Mandalika, Titik Kumpul – Permintaan kendaraan listrik (EV) di Indonesia semakin meningkat seiring dengan upaya pemerintah menggalakkan era kelistrikan dengan menawarkan berbagai manfaat bagi konsumen.
Sementara itu, pengguna mobil listrik bisa mendapatkan insentif, keringanan pajak, dan bebas tarif.
Selain itu, biaya operasional mobil listrik lebih rendah dibandingkan mobil konvensional. Namun, nilai jual kembali kendaraan listrik tersebut seringkali menjadi perdebatan.
Pasalnya, mobil listrik sudah mulai bermunculan di pasar mobil bekas. Ternyata nilai jual kembalinya jauh berkurang, bisa berkisar Rp 200 jutaan hingga Rp 300 jutaan dibandingkan model baru. Seperti yang terjadi baru-baru ini pada mobil listrik Hyundai Ioniq 5.
Menanggapi fenomena tersebut, Chief Marketing Officer PT Hyundai Motors Indonesia (HMID) Budi Nur Mukmin mengaku hal tersebut bisa diatasi jika pengguna mobil listrik lebih banyak dibandingkan saat ini.
“Jika mobil listrik semua merek semakin populer, karena semakin banyak konsumennya, maka nilai jual kembali akan semakin tinggi,” katanya dikutip Titik Kumpul di Mandalika, Lombok, Nusa Tenggara Barat.
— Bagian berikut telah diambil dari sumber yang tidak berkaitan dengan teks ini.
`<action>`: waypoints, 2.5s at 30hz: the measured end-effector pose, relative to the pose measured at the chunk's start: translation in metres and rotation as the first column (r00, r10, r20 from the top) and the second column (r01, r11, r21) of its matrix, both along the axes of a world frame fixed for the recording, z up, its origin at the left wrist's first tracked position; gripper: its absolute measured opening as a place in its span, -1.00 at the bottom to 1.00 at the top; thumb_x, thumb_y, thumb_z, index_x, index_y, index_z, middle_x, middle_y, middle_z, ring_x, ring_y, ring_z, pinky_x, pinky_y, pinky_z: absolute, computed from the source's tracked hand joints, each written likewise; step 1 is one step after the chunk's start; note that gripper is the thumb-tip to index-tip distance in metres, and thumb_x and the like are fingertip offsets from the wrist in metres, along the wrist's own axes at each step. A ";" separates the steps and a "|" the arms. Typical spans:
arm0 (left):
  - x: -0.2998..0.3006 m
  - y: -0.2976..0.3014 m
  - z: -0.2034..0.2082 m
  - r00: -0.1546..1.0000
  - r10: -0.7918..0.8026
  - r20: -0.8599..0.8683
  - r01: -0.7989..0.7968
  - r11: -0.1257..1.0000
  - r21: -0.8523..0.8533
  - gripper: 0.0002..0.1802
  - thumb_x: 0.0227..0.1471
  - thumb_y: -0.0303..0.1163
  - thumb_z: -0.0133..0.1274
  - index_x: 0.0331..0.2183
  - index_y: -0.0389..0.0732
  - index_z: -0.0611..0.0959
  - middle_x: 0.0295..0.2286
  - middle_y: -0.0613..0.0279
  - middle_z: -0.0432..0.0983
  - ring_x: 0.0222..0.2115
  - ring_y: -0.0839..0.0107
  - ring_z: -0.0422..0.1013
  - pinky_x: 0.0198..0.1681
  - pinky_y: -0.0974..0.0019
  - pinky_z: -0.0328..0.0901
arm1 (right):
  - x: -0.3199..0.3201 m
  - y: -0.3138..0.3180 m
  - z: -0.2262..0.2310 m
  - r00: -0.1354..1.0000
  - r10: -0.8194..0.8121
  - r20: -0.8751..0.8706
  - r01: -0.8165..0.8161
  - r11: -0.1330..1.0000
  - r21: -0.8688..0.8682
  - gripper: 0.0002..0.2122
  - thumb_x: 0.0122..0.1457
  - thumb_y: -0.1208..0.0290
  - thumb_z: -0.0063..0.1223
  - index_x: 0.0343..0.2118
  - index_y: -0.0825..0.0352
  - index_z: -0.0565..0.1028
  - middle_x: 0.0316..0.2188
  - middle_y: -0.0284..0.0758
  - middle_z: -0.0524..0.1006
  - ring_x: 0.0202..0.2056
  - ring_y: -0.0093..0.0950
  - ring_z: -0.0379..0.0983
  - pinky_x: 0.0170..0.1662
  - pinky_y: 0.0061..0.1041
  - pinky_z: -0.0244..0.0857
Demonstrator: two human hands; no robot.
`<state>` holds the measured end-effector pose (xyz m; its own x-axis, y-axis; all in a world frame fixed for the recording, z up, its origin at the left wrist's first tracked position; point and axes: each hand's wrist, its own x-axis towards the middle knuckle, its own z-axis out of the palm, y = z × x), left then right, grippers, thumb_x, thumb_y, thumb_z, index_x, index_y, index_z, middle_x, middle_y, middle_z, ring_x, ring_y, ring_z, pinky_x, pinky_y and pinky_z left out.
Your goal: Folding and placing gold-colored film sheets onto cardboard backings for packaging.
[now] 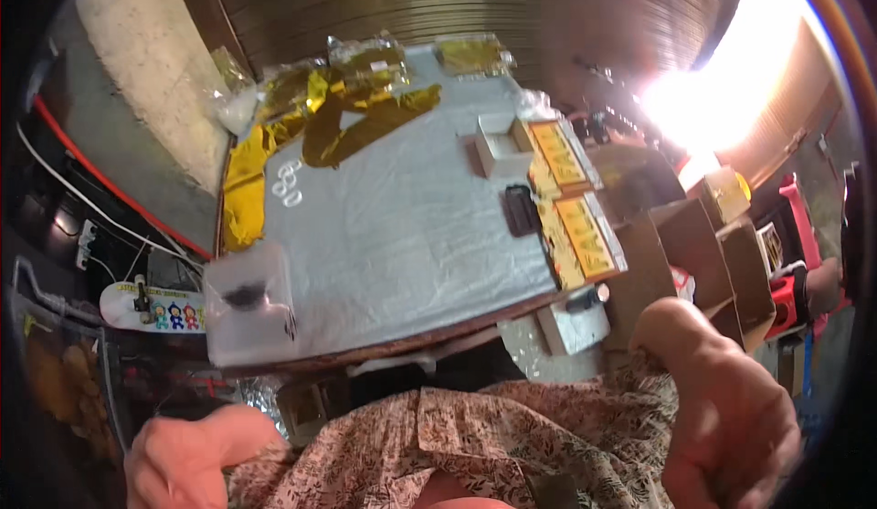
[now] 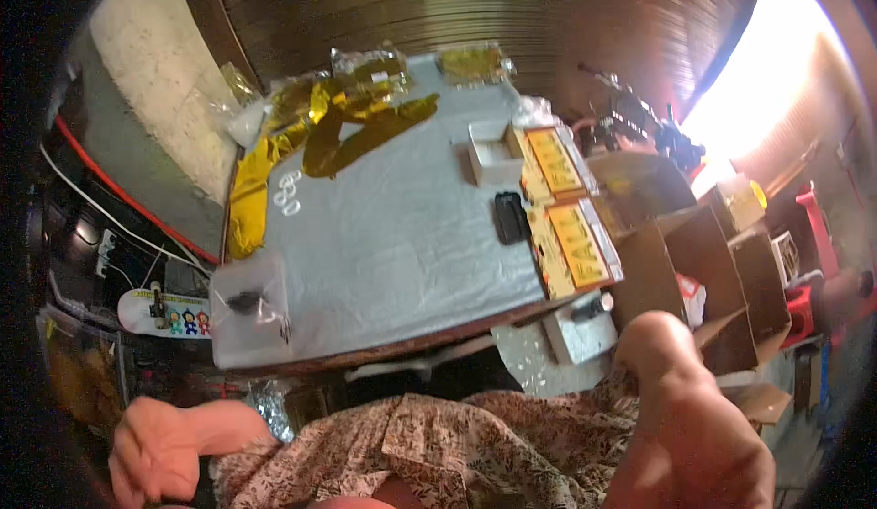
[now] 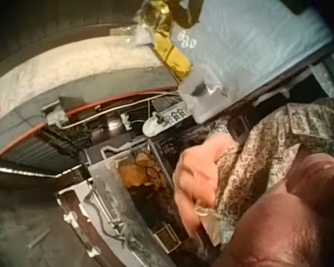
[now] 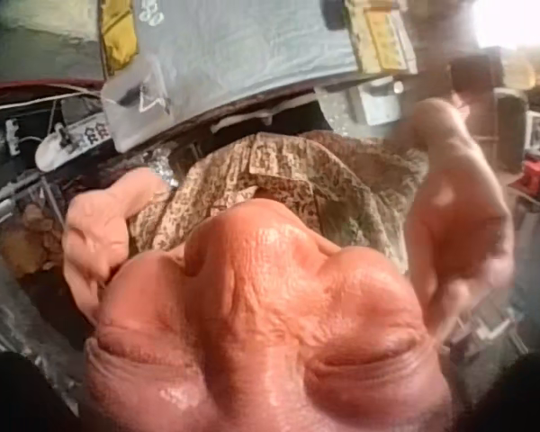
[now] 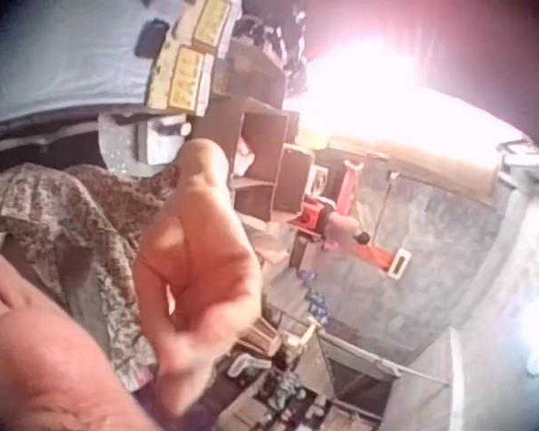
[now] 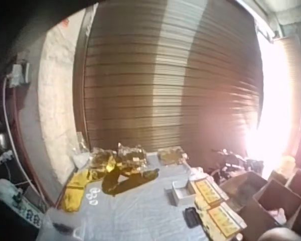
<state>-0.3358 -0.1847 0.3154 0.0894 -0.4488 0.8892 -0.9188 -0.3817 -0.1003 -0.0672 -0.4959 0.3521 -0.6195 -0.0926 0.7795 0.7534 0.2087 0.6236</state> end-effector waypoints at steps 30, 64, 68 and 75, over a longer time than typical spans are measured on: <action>0.214 0.185 -0.223 0.121 0.526 -0.842 -0.760 0.595 0.262 -0.78 0.07 -0.33 0.18 -0.29 -0.27 0.72 -0.38 0.10 0.66 -0.36 0.28 0.57 -0.26 0.26 0.41 | 0.152 0.284 -0.265 0.767 -0.607 -0.209 -0.047 0.271 -0.961 -0.60 0.18 0.65 -0.03 0.11 0.30 0.43 0.18 -0.17 0.42 0.11 -0.08 0.40 0.17 -0.20 0.30; 0.298 0.268 -0.251 -0.060 -0.414 -0.908 -0.970 0.239 -0.045 -0.01 -0.01 0.55 -0.11 -0.26 -0.34 0.66 -0.24 0.09 0.64 -0.31 0.33 0.57 -0.23 0.33 0.47 | 0.239 0.437 -0.344 0.204 -0.631 -0.748 -0.290 0.691 -0.662 -0.82 0.09 0.47 0.17 -0.26 0.39 0.64 -0.43 -0.14 0.66 -0.42 -0.47 0.57 -0.26 -0.41 0.40; 0.328 0.259 -0.267 0.242 -0.533 -0.811 -0.910 0.166 -0.380 -0.29 0.05 0.15 0.23 -0.10 -0.37 0.61 -0.16 0.10 0.62 -0.24 0.34 0.59 -0.14 0.36 0.49 | 0.241 0.437 -0.347 0.261 -0.731 -0.631 -0.265 0.575 -0.774 -0.78 0.06 0.49 0.13 -0.21 0.36 0.64 -0.39 -0.15 0.67 -0.37 -0.43 0.61 -0.22 -0.42 0.41; 0.347 0.266 -0.294 0.303 -0.269 -0.914 -0.937 0.089 -0.337 -0.59 -0.04 -0.18 0.38 -0.27 -0.33 0.73 -0.36 0.18 0.68 -0.38 0.42 0.61 -0.32 0.41 0.53 | 0.228 0.417 -0.299 0.345 -0.692 -0.635 -0.617 0.343 -0.709 -0.57 0.06 0.57 0.07 0.06 0.35 0.54 -0.03 -0.24 0.62 -0.06 -0.49 0.55 0.07 -0.49 0.34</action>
Meski demikian, Budi mengaku pihaknya melihat pengguna mobil listrik saat ini kurang terlalu memperdulikan nilai jual kembali. Ingat, banyak pelanggan mobil listrik yang bukan pembeli pertama kali.
“Intinya pengguna EV bukan pembeli pertama, jadi biasanya mereka punya 1-2 mobil di rumah,” ujarnya.
Akibatnya, ketika ditanya apakah mereka memikirkan nilai jual kembali, mereka mungkin tidak sepeka pembeli pertama atau pelanggan mobil baru, tambahnya.
Menurutnya, pengguna mobil listrik lebih tertarik dengan keunggulan EV tersebut.
Jadi bagi konsumen yang penting bisa merasakan keunggulan EV, antara lain biaya operasional, biaya operasional lebih murah, dan terhindar dari kondisi aneh,” tegas Budi.
Ia melanjutkan, faktor-faktor tersebut menjadi pertimbangan utama pengguna EV lebih dari yang seharusnya.